Activity. Across the material below, say how many lines contain the string "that", and add no other words.
============================================================
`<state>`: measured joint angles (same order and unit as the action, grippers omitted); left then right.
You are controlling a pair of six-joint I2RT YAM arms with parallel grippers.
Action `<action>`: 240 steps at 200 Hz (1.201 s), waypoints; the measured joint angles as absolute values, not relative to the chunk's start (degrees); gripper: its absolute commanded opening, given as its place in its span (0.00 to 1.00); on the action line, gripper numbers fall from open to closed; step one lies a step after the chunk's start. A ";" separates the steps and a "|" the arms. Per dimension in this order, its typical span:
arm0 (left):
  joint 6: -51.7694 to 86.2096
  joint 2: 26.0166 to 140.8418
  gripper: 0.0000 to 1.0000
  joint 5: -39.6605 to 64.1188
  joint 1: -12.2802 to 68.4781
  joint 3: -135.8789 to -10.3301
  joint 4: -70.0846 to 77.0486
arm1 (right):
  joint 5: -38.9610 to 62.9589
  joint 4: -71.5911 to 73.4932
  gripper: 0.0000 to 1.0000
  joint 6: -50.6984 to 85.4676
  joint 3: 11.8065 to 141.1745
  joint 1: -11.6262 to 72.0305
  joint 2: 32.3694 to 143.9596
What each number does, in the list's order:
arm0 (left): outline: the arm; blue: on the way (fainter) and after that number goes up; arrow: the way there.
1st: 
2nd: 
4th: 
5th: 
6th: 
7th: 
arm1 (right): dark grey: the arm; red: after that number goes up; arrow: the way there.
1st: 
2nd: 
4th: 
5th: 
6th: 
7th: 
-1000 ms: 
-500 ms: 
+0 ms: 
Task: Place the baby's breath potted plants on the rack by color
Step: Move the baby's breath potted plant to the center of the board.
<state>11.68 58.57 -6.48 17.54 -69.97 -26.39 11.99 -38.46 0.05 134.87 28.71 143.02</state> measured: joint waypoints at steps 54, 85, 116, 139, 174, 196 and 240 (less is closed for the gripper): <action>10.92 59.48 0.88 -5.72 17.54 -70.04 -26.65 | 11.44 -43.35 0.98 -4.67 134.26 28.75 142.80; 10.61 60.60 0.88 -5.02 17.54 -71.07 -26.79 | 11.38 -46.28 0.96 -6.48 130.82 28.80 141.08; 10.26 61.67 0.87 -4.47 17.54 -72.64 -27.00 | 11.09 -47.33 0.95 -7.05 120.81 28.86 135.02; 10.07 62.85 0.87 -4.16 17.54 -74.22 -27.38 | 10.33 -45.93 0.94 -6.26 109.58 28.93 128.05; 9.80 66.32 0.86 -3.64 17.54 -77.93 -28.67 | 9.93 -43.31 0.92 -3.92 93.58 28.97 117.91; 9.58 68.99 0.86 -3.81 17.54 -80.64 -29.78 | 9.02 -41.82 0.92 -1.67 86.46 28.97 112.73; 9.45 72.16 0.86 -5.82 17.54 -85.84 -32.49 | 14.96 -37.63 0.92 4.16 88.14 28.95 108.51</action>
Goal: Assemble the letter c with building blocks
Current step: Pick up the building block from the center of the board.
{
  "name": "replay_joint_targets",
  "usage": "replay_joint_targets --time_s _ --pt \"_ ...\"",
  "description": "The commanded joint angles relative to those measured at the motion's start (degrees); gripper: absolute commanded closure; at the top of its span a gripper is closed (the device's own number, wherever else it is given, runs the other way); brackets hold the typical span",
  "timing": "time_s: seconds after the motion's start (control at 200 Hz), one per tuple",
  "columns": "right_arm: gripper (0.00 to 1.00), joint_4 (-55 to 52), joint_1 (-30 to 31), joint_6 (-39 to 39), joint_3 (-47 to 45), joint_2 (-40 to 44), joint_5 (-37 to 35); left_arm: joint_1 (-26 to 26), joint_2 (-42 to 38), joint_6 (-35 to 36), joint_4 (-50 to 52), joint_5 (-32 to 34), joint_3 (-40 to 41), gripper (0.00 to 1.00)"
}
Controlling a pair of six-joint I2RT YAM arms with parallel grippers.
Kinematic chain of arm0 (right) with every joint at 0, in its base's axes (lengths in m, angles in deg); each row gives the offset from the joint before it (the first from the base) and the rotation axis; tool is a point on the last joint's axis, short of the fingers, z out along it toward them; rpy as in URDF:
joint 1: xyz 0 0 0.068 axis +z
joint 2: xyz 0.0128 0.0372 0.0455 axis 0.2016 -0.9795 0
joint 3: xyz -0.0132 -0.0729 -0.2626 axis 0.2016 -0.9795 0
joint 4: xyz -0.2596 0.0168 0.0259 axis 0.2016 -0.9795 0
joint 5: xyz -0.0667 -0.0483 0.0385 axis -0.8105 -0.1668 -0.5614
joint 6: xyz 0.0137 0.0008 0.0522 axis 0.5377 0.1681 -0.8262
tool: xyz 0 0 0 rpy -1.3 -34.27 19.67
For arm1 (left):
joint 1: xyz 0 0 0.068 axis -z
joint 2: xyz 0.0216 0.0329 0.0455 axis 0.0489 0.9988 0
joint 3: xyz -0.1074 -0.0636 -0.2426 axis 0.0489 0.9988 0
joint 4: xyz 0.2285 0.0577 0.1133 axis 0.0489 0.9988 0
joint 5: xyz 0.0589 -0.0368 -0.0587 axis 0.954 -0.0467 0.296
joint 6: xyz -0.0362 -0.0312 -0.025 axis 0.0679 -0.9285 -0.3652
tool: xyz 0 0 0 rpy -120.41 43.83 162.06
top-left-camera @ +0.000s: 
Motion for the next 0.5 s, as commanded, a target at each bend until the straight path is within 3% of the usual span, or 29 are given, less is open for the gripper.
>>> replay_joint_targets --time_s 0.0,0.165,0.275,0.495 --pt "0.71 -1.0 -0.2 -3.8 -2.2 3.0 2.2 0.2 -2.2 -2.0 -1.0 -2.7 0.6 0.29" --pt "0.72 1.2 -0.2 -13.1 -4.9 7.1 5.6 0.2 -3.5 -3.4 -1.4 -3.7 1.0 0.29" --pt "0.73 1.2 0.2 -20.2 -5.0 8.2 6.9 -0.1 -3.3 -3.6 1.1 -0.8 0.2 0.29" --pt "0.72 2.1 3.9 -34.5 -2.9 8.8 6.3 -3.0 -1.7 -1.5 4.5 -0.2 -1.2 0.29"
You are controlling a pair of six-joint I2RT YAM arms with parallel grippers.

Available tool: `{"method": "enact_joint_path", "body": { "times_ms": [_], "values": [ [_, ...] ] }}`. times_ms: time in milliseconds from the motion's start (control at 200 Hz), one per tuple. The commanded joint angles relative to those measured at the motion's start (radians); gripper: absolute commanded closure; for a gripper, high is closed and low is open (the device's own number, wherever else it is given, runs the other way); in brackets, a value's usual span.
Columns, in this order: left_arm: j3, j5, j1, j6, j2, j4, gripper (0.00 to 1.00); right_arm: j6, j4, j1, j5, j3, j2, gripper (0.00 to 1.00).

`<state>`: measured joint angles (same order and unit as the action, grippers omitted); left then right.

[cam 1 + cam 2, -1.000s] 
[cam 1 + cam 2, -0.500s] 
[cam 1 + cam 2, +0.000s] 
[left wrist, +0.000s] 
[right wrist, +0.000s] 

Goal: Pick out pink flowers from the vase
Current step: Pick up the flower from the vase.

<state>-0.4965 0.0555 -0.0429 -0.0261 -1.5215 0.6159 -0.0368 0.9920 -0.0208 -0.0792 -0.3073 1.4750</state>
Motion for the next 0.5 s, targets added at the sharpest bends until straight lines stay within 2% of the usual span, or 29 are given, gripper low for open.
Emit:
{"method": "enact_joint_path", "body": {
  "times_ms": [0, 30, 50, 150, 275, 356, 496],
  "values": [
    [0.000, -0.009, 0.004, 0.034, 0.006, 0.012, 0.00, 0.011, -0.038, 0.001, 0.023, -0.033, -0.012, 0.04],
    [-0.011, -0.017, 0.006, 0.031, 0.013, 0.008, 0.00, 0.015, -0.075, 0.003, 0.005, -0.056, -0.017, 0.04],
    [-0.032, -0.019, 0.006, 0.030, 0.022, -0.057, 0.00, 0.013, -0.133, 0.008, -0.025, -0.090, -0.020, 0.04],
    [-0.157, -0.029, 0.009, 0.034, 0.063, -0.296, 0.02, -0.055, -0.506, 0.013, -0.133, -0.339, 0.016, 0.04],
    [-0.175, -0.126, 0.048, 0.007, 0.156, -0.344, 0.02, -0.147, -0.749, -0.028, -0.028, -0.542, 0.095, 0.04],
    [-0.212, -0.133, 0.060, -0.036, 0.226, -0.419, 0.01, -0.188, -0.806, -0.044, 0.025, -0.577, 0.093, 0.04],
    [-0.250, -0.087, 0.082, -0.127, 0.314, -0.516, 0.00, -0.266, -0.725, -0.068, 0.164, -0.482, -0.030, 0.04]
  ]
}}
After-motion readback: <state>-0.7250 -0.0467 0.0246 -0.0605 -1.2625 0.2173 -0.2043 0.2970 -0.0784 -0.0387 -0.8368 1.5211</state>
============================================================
Reply to the exercise. 2